═════ Given records ═════

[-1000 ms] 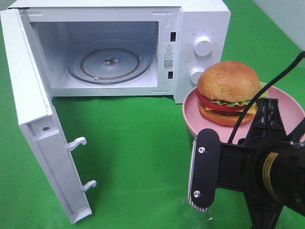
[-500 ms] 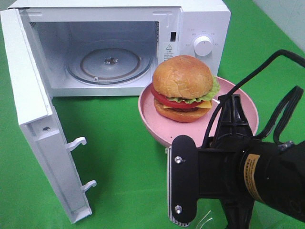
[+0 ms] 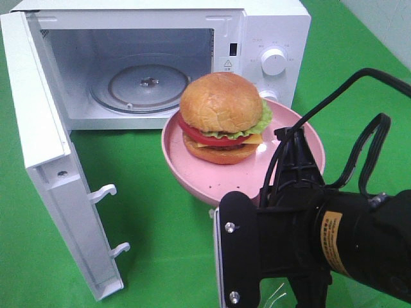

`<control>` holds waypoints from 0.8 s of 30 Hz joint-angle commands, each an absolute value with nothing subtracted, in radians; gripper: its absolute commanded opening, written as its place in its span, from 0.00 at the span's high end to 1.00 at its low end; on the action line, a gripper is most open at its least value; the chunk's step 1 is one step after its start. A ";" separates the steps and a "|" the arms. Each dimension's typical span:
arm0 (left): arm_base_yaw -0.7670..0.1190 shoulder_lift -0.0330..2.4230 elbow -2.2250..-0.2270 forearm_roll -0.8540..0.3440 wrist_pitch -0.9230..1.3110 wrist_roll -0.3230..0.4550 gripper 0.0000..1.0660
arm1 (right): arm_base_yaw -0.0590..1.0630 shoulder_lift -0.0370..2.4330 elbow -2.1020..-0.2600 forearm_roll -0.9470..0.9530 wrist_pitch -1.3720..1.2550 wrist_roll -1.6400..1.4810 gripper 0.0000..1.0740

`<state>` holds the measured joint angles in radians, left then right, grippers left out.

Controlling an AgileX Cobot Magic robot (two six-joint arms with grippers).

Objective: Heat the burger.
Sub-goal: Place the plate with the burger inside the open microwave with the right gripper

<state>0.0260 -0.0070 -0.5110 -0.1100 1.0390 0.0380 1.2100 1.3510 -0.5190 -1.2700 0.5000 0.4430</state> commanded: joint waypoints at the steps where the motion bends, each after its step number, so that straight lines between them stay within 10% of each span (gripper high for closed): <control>1: 0.029 -0.024 -0.509 -0.113 1.035 0.040 0.06 | 1.206 1.341 -0.525 -1.350 0.460 0.438 1.00; 24: 0.029 -0.024 -0.509 -0.113 1.035 0.040 0.06 | 1.047 1.341 -0.526 -1.391 0.312 0.258 1.00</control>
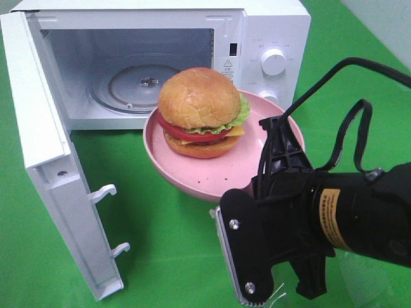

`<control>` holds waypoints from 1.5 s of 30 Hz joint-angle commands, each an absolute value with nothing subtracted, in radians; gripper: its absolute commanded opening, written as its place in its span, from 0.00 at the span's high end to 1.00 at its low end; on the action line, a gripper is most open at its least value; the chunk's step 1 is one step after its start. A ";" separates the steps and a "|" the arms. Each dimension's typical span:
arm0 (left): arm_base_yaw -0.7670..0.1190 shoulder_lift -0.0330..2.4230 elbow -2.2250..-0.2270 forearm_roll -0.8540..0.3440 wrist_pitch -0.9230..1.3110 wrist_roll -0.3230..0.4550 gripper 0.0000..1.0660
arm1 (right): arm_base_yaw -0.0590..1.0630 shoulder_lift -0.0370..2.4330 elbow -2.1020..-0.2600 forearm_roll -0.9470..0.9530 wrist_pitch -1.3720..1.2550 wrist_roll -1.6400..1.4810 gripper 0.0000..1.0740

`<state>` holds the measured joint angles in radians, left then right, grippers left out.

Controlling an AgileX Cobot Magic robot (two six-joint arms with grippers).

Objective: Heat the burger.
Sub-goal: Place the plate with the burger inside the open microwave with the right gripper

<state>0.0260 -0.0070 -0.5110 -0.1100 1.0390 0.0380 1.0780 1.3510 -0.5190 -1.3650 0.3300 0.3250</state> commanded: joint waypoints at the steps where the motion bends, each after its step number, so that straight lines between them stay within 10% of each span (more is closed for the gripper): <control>1: 0.029 -0.024 -0.509 -0.113 1.035 0.040 0.06 | 1.031 1.341 -0.526 -1.367 0.296 0.198 1.00; 45: 0.029 -0.023 -0.509 -0.112 1.035 0.040 0.06 | 0.790 1.452 -0.579 0.058 -0.119 -1.483 1.00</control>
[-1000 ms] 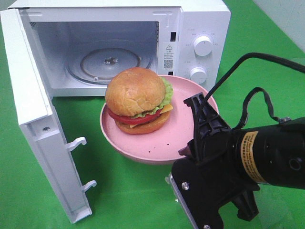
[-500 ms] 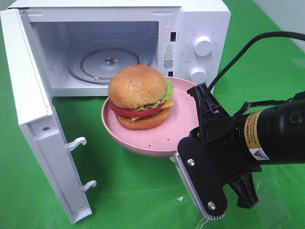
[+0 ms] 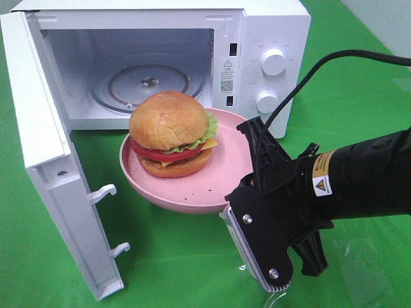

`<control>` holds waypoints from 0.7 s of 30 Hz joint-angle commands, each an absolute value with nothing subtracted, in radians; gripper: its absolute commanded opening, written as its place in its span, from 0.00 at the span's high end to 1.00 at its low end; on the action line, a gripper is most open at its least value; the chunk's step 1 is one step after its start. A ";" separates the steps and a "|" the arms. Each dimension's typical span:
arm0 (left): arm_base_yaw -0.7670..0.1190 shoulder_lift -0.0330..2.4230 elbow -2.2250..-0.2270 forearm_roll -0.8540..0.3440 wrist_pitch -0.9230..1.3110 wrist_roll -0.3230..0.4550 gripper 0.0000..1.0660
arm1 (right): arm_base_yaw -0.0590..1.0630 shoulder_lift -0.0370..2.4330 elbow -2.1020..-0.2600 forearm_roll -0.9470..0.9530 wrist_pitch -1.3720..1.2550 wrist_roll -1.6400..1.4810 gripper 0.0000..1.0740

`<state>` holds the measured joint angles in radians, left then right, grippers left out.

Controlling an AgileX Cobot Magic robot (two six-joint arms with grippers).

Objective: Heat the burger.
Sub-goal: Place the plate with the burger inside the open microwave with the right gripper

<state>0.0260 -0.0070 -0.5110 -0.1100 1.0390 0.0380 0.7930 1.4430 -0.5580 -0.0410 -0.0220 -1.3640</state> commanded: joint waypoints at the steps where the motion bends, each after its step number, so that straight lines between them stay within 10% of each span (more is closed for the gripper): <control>1: 0.029 -0.023 -0.509 -0.112 1.035 0.040 0.06 | 0.790 1.452 -0.579 0.058 -0.119 -1.483 1.00; 21: 0.029 -0.023 -0.509 -0.112 1.035 0.040 0.06 | 0.789 1.667 -0.862 0.343 0.000 -1.766 1.00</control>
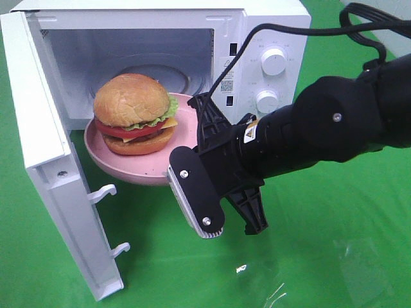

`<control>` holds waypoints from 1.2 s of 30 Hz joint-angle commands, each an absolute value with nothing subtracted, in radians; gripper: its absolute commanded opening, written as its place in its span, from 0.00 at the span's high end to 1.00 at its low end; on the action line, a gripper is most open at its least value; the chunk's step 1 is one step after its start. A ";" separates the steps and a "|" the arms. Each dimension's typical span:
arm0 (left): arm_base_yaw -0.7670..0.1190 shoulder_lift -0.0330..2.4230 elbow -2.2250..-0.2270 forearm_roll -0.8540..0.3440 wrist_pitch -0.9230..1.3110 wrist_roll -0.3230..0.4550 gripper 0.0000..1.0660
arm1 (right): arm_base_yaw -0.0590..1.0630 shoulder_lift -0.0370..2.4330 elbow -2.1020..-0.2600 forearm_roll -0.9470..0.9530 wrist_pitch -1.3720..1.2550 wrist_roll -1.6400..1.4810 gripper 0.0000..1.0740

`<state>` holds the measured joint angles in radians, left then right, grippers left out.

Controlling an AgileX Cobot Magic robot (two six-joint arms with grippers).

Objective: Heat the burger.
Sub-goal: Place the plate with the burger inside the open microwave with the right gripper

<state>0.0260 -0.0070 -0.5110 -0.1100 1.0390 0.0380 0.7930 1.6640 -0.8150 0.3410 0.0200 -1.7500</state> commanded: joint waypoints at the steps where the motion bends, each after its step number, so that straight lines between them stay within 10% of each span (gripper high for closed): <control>1: 0.029 -0.023 -0.509 -0.112 1.035 0.040 0.06 | 0.789 1.667 -0.862 0.343 0.000 -1.766 1.00; 36: 0.029 -0.023 -0.509 -0.112 1.035 0.040 0.06 | 0.706 1.819 -1.151 0.025 0.187 -1.515 1.00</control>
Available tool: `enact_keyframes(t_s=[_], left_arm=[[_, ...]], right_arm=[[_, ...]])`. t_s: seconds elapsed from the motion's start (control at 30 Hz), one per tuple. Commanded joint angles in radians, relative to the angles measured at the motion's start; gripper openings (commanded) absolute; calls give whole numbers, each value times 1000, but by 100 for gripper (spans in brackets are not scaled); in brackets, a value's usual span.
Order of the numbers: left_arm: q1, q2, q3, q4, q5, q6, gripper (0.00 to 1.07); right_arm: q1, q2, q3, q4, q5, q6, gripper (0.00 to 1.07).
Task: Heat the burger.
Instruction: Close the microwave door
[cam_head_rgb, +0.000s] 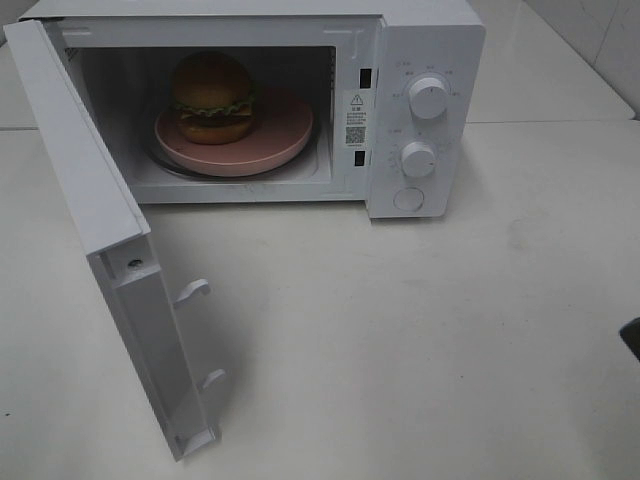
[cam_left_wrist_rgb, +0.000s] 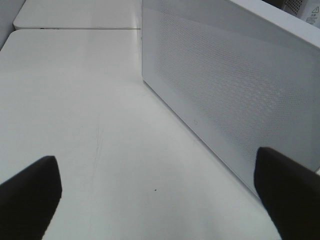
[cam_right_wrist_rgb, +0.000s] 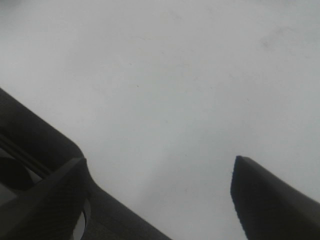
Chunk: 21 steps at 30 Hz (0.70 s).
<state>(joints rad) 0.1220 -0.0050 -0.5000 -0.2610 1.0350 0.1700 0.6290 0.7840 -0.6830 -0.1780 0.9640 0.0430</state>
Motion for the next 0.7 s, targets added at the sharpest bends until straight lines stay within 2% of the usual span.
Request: enact_keyframes(t_s=[0.03,0.07,0.23,0.33,0.37,0.5,0.7], left_arm=[[-3,-9,3,-4,-8,2,102],[-3,-9,3,-4,-8,2,102],[-3,-9,3,-4,-8,2,102],[-3,-9,3,-4,-8,2,102],[-3,-9,3,-4,-8,2,102],[-3,-9,3,-4,-8,2,102],[-3,-9,3,-4,-8,2,102]], right_arm=[[-117,-92,63,5,-11,15,76],[-117,-92,63,5,-11,15,76],[-241,-227,128,13,-50,55,76],[-263,-252,137,18,-52,60,76],[-305,-297,150,28,-54,68,76],[-395,-412,154,36,-66,70,76],[-469,-512,154,51,-57,70,76]])
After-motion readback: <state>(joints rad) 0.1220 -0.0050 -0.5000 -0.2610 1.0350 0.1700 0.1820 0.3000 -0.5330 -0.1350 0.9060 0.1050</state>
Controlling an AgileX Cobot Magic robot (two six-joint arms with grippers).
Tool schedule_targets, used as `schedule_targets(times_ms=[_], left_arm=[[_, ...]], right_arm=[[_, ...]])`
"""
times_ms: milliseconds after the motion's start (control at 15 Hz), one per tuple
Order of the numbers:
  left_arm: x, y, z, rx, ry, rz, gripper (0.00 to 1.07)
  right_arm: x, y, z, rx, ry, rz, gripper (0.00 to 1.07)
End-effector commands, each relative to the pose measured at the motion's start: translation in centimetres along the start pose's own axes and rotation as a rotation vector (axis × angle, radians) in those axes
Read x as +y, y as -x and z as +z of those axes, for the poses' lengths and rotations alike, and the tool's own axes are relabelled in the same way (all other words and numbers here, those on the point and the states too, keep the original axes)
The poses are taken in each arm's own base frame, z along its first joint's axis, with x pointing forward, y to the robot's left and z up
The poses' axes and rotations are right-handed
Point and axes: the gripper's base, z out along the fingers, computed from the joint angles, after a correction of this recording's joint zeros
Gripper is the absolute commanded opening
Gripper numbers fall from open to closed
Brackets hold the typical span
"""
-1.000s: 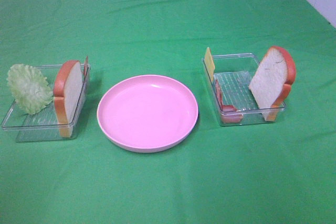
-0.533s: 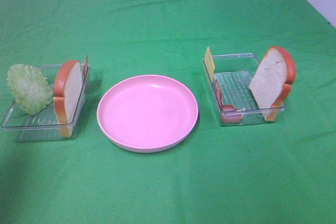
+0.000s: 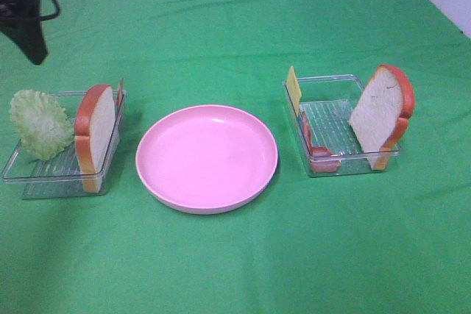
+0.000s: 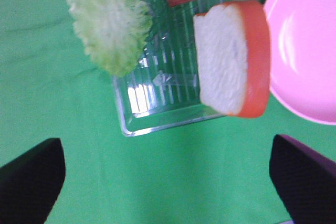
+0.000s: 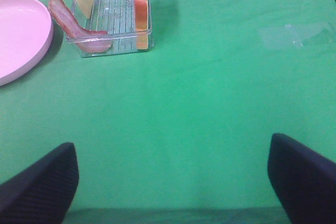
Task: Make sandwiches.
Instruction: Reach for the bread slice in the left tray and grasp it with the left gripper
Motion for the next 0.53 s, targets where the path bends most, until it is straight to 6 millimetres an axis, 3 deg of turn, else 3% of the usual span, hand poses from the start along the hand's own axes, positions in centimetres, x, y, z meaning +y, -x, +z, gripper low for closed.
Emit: schedule_targets(times_ms=[67, 267, 533], left_arm=[[-3.2, 1.0, 2.4, 0.135, -0.023, 0.025, 1.01], [-5.6, 2.5, 6.1, 0.195, -0.02, 0.027, 1.01], [-6.0, 2.7, 8.9, 0.267, -0.04, -0.004, 1.01]], right_arm=[[0.0, -0.1, -0.2, -0.038, 0.0, -0.014, 0.93], [0.0, -0.1, -0.2, -0.038, 0.0, -0.014, 0.93], [0.0, -0.1, -0.2, -0.038, 0.0, -0.014, 0.93]])
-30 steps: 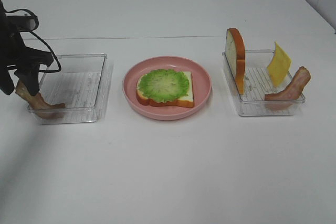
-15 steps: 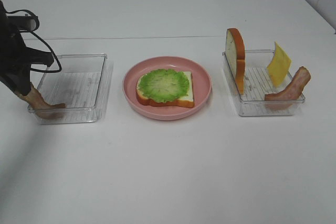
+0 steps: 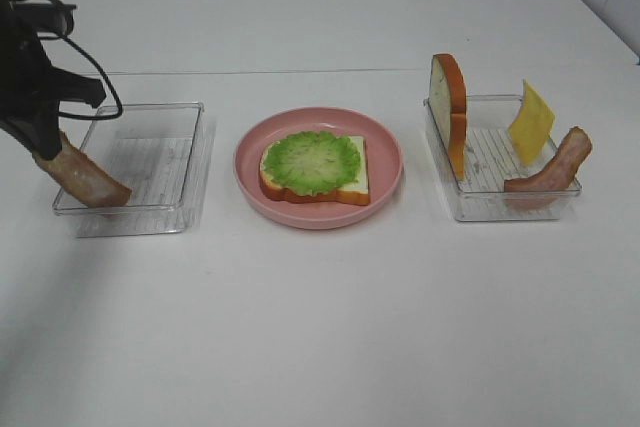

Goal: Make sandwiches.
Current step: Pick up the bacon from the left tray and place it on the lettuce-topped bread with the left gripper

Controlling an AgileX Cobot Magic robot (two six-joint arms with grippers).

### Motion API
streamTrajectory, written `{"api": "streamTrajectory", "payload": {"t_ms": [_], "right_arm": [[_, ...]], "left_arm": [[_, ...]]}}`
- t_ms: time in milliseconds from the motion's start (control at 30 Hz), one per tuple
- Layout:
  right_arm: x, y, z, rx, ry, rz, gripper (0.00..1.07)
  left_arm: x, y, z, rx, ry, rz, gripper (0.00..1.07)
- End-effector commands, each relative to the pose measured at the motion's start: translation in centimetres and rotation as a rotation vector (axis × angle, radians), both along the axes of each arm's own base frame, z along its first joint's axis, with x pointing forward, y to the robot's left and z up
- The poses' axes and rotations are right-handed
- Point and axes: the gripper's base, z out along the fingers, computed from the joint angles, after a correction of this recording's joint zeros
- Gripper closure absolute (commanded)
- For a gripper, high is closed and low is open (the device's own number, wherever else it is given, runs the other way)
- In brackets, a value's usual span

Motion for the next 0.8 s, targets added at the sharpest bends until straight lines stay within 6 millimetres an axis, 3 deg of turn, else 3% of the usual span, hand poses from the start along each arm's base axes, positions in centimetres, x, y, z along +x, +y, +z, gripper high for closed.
{"api": "streamTrajectory", "payload": {"t_ms": [33, 200, 333, 433, 500, 633, 700, 733, 767, 800], "right_arm": [[-0.3, 0.0, -0.1, 0.002, -0.033, 0.008, 0.27], [-0.3, 0.0, -0.1, 0.002, -0.033, 0.008, 0.27], [-0.3, 0.0, -0.1, 0.002, -0.033, 0.008, 0.27], [-0.3, 0.0, -0.1, 0.002, -0.033, 0.008, 0.27], [-0.3, 0.0, -0.1, 0.002, -0.033, 0.008, 0.27], [-0.3, 0.0, -0.1, 0.002, -0.033, 0.008, 0.27], [-0.3, 0.0, -0.1, 0.002, -0.033, 0.008, 0.27], [-0.3, 0.0, -0.1, 0.002, -0.033, 0.008, 0.27], [-0.3, 0.0, -0.1, 0.002, -0.033, 0.008, 0.27], [-0.3, 0.0, -0.1, 0.002, -0.033, 0.008, 0.27]], "left_arm": [[-0.8, -1.0, 3.2, -0.019, -0.083, -0.023, 1.07], [-1.2, -1.9, 6.0, -0.037, -0.145, -0.044, 1.07], [-0.7, -4.0, 8.9, -0.101, -0.226, -0.074, 1.07], [-0.6, -4.6, 9.4, -0.117, -0.245, -0.083, 1.07], [-0.1, -6.9, 10.7, -0.182, -0.298, -0.113, 1.07], [0.2, -8.9, 11.2, -0.229, -0.329, -0.138, 1.07], [0.6, -11.0, 11.0, -0.279, -0.335, -0.164, 1.07], [0.6, -11.0, 11.0, -0.279, -0.335, -0.164, 1.07], [1.0, -12.6, 10.5, -0.312, -0.323, -0.184, 1.07], [1.0, -12.6, 10.5, -0.312, -0.323, -0.184, 1.07]]}}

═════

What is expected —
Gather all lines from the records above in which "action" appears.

Result for this task —
`<control>` holds waypoints from 0.8 s of 30 Hz joint-angle commands, each an absolute value with nothing subtracted, in radians; gripper: its absolute commanded opening, written as its place in its span, from 0.00 at the span's high end to 1.00 at its low end; on the action line, a gripper is most open at its least value; the chunk's step 1 is one step after its start. A ";" separates the steps and a "|" the arms. Each dimension's typical span:
`<control>` holds waypoints from 1.5 s of 30 Hz joint-angle commands, each an absolute value with nothing subtracted, in radians; gripper: its absolute commanded opening, written as its place in its span, from 0.00 at the span's high end to 1.00 at its low end; on the action line, a gripper is most open at its least value; the chunk's step 1 is one step after its start. A ";" separates the steps and a "|" the arms. Each dimension's typical span:
`<control>` holds waypoints from 0.7 s of 30 Hz joint-angle commands, each an absolute value with nothing subtracted, in radians; gripper: its absolute commanded opening, written as its place in its span, from 0.00 at the span's high end to 1.00 at its low end; on the action line, a gripper is most open at its least value; the chunk's step 1 is one step after its start. A ";" separates the steps and a "|" the arms. Each dimension's typical span:
`<control>` holds waypoints from 1.2 s of 30 Hz joint-angle commands, each an absolute value with nothing subtracted, in radians; gripper: its absolute commanded opening, written as its place in its span, from 0.00 at the span's high end to 1.00 at its low end; on the action line, a gripper is most open at its least value; the chunk's step 1 is one step after its start. A ";" separates the steps and a "|" the arms. Each dimension's typical span:

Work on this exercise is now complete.